Tuesday marked the first day when the Nasdaq and S&P 500 re-attempted the stock market recovery. Both hit recent lows on Monday.
But the Dow Jones Index failed to break the recent lows, marking the third day of Tuesday’s rebound attempt. The Dow Jones Index may arrange subsequent trading days in the next trading day to confirm the new upward trend.
After a few days of trying to concentrate, the following day will appear. This means that the strong rise of one or more major indexes is greater than the previous trading day, which shows that large institutions are supporting the new upward trend. This confirms the new market rebound. Not all confirmed rebounds have been successful, but this is a strong signal to enter the market.
The S&P 500 and Nasdaq generally prefer to track the day, but the Dow Jones FTD is effective. In addition, since energy and finance are now among the best performing industries, a rebound led by the Dow may be appropriate.
In addition to energy and finance, chemical fertilizer inventories are close to high levels, tourism is picking up, staffing companies are performing well, and various truck inventories are close to the point of purchase.
At the same time, although some technologies such as DDOG stock found support in its 50-day line, many other technologies did not. Nvidia (NVDA), break in (Segmentation) And, yes, Google’s stock faces a critical test.

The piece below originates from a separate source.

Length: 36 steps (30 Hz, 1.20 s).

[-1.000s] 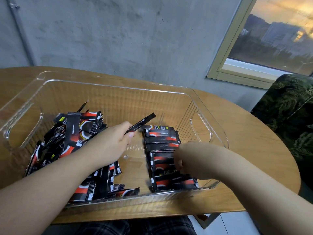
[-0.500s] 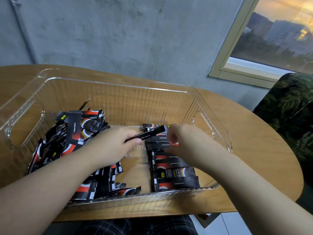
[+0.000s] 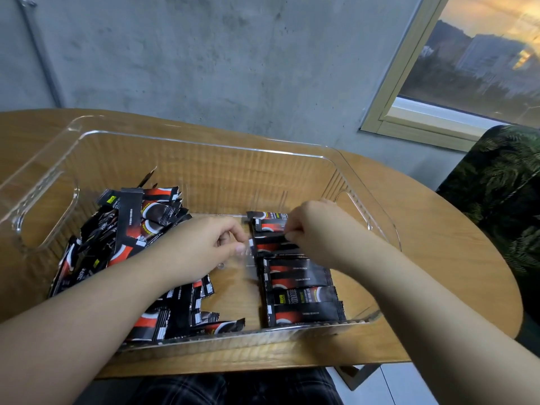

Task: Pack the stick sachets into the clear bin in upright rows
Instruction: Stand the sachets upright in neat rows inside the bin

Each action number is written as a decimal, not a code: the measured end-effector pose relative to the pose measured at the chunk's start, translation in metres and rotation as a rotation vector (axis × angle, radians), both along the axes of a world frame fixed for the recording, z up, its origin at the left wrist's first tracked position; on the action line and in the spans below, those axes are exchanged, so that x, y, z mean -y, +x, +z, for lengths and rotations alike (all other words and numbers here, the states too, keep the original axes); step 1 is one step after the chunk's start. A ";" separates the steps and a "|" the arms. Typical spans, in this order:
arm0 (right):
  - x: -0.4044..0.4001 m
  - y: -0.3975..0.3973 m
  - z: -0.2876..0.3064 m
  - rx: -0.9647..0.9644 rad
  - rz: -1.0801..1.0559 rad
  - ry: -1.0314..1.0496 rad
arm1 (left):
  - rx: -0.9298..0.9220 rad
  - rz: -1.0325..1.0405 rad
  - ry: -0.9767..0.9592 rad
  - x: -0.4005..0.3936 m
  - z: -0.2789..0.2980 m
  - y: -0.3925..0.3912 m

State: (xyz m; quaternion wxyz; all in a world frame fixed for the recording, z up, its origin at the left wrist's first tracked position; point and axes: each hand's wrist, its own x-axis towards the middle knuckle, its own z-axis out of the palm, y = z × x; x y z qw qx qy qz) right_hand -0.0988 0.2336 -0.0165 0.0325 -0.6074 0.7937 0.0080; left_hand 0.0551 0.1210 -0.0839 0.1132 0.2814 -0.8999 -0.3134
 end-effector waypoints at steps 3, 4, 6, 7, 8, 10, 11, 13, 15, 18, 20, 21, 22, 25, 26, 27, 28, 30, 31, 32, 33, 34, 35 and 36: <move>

Time to market for the IBD ETF market strategy
What to do now
Well, the attempt to recover the stock market is underway, but now is the beginning of a technological renaissance. Investors do not need to try to re-enter the market. If this market rebound does exist, investors will have many opportunities after confirming the market rebound.
If you have the urge to increase contact, you can try eating a green banana or a hard peach. If you are still interested in stocks, please keep a small position and be prepared to exit quickly. You can also consider buying a broad-based ETF instead of a single stock.
Now is the time to deal with these watch lists. Watch for relatively strong stocks that hold or recover key support levels. Depending on how long the market adjustment lasts, your watch list may change a lot.
Read the big picture every day to keep up with the market direction and major stocks and industries.